| Exercise description |
Would you please return the lines of the material that contain the word "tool"?

| Data excerpt |
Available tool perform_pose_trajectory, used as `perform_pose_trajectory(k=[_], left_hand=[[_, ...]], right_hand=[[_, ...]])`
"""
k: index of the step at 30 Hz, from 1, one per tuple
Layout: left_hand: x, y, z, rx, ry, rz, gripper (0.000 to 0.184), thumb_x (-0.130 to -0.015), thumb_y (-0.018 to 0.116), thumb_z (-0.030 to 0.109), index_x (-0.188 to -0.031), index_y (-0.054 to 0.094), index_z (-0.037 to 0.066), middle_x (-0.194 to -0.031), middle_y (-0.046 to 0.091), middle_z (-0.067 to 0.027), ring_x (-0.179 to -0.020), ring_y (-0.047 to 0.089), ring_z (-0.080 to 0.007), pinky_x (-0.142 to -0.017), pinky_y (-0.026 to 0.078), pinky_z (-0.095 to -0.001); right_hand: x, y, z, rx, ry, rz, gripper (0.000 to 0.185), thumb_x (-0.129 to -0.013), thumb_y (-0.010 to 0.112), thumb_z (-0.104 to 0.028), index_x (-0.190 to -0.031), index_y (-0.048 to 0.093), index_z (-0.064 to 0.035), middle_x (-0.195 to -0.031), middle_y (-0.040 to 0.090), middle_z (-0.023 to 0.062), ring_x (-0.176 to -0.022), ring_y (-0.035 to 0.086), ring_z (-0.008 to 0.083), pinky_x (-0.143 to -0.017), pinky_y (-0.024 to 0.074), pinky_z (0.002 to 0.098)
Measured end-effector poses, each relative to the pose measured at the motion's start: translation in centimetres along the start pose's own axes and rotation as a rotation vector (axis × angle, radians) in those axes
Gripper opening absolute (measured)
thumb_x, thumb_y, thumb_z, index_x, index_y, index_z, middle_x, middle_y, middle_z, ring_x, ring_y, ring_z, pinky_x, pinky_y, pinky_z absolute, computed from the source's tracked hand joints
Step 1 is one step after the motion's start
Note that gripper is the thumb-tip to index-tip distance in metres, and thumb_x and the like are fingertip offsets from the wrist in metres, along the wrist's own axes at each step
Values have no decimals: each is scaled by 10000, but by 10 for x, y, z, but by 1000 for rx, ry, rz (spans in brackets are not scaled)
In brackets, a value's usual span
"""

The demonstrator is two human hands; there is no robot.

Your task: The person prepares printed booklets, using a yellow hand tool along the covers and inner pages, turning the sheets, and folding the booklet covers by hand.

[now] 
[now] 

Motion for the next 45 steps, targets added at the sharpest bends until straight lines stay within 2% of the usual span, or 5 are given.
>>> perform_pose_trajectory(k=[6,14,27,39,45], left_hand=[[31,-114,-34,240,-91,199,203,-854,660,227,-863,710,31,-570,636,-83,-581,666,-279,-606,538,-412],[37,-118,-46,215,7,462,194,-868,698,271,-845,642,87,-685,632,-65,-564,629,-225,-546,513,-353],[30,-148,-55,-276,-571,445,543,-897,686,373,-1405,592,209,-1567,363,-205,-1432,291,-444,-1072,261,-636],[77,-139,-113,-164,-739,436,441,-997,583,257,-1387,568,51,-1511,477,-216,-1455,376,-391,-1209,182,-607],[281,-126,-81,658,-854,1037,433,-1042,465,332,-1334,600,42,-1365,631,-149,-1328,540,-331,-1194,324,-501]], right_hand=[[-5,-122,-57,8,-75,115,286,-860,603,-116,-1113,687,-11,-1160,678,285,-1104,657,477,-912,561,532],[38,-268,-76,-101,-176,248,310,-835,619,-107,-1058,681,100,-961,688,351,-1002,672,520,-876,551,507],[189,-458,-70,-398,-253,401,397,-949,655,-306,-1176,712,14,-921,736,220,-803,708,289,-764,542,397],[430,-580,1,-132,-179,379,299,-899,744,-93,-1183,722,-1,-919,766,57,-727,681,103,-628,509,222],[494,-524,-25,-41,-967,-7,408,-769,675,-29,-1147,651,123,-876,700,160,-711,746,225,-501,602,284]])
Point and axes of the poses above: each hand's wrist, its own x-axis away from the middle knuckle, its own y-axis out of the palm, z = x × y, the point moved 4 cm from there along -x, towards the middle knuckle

| Answer |
Available tool perform_pose_trajectory, used as `perform_pose_trajectory(k=[_], left_hand=[[_, ...]], right_hand=[[_, ...]])`
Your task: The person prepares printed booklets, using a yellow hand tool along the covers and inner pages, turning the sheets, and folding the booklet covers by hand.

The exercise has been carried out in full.